Examining the Role of Transrectal High Intensity Focused Ultrasound (HIFU) in Rectal Pelvic Cancer

Official Title

A Phase I/II Feasibility/Efficacy Study of HIFU in Otherwise Untreatable Pelvic Rectal Cancer

Brief Summary

      This is a single centre pilot trial to establish the feasibility and role of endoluminal HIFU
      in patients with locally advanced cancer within the pelvis that is either primary or
      recurrent and with all available current therapy inappropriate and/or exhausted.

      The aim is to make a preliminary assessment of efficacy & dosage for evaluation in a
      randomised controlled trial. Whilst efficacy data are limited in a small feasibility study;
      radiological, biochemical and histopathological analysis of the patient and patient
      specimens, along with quality of life questionnaires (QoL), will be used to provide
      preliminary measures of efficacy in this patient cohort.

      These analyses will allow examination of the biochemical, metabolomic and histological
      changes associated with HIFU treatment in cancer within the pelvis.
    

Detailed Description

      CURRENT TREATMENT OF LOCALLY ADVANCED PELVIC CANCER Colorectal cancer This is a common
      condition with about 40,000 new cases a year in the United Kingdom. The optimal multimodality
      management of stage III & IV rectal cancer remains an increasing challenge. There is a high
      risk of local recurrence and poor survival has been reported for patients treated by surgery
      alone. About 20% of patients may present with locally advanced tumours, which are partially
      or totally fixed (T3/T4). Until recently there have been no widely accepted and validated
      methods of defining preoperatively either locally advanced rectal cancer or unresectable
      disease. The use of pre-operative pelvic magnetic resonance imaging (MRI) to predict the
      likelihood of achieving an R0 resection (Beets-Tan et al 2001, Brown et al 2003) has resulted
      in improved selection. Pre-operative chemoradiotherapy can downstage locally advanced
      tumours, and result in higher resection rates being achieved with reduced risk of local
      recurrence (Bosset et al 1993, Rich et al 1995).

      Gynaecological cancers Treating other advanced pelvic malignancies including vaginal,
      ovarian, endometrial and cervical cancers is similarly challenging. Disease recurrence at the
      site of surgical resection or adjacent lymph nodes can also preclude further curative
      options, due to chemotherapy resistance, reaching maximum safe radiotherapy limits or
      unsuitable surgical options.

      It is proposed that High Intensity Focused Ultrasound (HIFU) may become another modality of
      treatment in locally advanced or unresectable pelvic disease.

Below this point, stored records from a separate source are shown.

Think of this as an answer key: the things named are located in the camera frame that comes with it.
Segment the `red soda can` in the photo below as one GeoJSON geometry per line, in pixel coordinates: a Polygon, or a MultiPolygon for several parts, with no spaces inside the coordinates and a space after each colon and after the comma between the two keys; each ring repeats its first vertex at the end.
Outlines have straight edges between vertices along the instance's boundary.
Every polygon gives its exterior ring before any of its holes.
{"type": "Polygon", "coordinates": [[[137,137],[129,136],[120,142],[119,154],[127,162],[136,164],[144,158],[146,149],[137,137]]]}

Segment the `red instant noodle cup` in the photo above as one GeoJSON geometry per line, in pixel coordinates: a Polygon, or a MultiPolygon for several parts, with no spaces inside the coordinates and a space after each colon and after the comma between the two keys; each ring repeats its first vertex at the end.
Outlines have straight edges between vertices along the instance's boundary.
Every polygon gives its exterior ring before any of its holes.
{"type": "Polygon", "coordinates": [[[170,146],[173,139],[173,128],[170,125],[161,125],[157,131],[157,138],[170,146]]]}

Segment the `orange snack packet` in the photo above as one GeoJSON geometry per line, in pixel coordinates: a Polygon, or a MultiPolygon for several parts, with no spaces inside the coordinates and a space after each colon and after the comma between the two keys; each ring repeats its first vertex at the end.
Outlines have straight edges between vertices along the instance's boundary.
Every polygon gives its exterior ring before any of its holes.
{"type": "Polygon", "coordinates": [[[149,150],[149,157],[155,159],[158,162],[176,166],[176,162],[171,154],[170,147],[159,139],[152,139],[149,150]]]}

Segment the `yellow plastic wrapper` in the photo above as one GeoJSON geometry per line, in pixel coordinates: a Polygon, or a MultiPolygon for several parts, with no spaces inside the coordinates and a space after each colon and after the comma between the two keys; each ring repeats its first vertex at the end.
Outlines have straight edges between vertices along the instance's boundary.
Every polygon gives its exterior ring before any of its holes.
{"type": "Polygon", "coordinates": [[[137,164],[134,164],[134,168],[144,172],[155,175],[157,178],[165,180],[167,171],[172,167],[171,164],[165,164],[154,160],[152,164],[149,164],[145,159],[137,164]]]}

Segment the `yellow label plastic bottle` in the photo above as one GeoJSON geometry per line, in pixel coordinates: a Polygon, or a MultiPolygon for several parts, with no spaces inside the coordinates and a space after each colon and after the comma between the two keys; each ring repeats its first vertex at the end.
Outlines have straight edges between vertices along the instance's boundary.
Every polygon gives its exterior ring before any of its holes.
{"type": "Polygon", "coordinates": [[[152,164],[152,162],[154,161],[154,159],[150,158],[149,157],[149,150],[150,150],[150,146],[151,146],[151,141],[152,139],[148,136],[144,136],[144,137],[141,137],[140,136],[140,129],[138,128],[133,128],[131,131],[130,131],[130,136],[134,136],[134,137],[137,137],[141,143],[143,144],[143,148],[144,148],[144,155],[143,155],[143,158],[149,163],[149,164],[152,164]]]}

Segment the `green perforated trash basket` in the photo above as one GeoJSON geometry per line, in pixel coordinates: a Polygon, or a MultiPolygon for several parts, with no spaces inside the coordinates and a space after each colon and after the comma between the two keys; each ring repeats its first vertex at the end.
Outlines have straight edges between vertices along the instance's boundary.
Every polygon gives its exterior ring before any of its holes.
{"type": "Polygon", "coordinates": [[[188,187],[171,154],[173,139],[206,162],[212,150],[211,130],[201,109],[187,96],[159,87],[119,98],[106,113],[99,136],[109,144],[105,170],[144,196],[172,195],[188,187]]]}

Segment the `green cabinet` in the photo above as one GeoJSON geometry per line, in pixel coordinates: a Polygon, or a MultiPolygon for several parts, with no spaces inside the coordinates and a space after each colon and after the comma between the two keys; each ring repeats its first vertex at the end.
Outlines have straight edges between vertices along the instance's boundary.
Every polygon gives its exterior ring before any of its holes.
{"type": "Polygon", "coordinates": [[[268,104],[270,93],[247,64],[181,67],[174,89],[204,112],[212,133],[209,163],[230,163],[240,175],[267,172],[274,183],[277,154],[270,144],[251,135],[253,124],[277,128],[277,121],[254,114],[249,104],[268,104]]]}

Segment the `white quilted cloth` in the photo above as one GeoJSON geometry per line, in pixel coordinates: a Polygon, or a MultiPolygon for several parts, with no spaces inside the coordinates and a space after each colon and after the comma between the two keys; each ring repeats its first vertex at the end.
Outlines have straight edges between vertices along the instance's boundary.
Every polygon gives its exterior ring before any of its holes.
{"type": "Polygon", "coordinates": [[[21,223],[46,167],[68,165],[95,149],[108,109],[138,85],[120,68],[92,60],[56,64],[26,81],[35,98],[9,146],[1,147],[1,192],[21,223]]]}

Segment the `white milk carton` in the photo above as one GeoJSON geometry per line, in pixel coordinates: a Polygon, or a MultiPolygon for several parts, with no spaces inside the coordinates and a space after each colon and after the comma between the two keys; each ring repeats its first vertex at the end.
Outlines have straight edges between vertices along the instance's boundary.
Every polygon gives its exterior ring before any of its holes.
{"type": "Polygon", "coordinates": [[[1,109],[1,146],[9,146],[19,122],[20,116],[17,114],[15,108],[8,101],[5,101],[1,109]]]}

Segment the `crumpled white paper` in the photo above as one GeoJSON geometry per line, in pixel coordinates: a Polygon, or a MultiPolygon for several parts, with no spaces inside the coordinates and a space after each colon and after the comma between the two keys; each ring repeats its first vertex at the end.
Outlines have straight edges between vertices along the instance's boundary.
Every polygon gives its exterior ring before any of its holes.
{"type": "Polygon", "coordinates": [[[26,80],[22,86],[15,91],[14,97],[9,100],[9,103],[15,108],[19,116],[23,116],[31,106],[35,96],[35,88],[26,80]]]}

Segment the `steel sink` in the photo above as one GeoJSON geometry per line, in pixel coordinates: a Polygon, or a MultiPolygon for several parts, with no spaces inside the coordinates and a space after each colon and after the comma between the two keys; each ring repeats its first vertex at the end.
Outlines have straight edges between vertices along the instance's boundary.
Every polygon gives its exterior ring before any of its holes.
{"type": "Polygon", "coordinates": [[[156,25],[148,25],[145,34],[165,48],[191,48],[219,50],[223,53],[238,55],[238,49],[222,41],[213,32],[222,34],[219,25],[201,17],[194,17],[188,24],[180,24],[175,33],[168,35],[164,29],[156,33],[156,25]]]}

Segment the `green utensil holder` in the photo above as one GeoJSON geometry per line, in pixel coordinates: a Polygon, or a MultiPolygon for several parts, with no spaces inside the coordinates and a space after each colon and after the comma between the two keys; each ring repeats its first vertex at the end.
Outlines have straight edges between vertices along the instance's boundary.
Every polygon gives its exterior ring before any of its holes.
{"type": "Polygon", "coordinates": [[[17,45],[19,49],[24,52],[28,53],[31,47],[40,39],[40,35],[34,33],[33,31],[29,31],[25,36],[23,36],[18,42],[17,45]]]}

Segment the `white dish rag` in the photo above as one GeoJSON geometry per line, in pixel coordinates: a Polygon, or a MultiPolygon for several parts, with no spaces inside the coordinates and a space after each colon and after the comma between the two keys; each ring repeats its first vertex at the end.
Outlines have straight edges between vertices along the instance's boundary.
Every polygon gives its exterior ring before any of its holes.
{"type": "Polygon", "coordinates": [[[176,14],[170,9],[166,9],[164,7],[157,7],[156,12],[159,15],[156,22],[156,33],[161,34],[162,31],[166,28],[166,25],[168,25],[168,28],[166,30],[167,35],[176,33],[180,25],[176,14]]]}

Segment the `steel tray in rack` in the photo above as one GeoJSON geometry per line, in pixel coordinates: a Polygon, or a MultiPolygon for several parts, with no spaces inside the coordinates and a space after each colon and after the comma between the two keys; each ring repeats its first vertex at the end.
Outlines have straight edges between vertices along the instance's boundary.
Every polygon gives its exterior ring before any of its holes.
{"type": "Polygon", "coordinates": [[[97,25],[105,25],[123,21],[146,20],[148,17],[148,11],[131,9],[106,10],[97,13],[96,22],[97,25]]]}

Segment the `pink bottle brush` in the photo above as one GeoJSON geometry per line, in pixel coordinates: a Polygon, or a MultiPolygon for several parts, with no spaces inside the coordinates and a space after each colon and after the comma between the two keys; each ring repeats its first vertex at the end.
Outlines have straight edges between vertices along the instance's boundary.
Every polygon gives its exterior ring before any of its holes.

      RATIONALE FOR PERFORMING THE STUDY Colorectal cancer This is the third most common cause of
      cancer and cancer death in both men and women (40,000 cases and just under 16 000 deaths per
      year in the UK). Worldwide, there are approximately 1 million cases and 500 000 deaths per
      annum. Primary treatment is usually surgical with, in appropriate cases, adjuvant or
      neo-adjuvant therapy currently including radiotherapy, cytotoxic chemotherapy or a
      combination. Unfortunately, the overall survival of locally advanced disease is at best 50%.
      Many patients who have residual, refractory or recurrent rectal cancer experience serious
      morbidity from local tumour invading and destroying adjacent tissues including bone, nerves
      (sacrum), bladder and the skin. These interfere severely with normal daily activities,
      especially bowel function and cause great distress in terms of pain, with many patients
      requiring permanent palliative colostomies.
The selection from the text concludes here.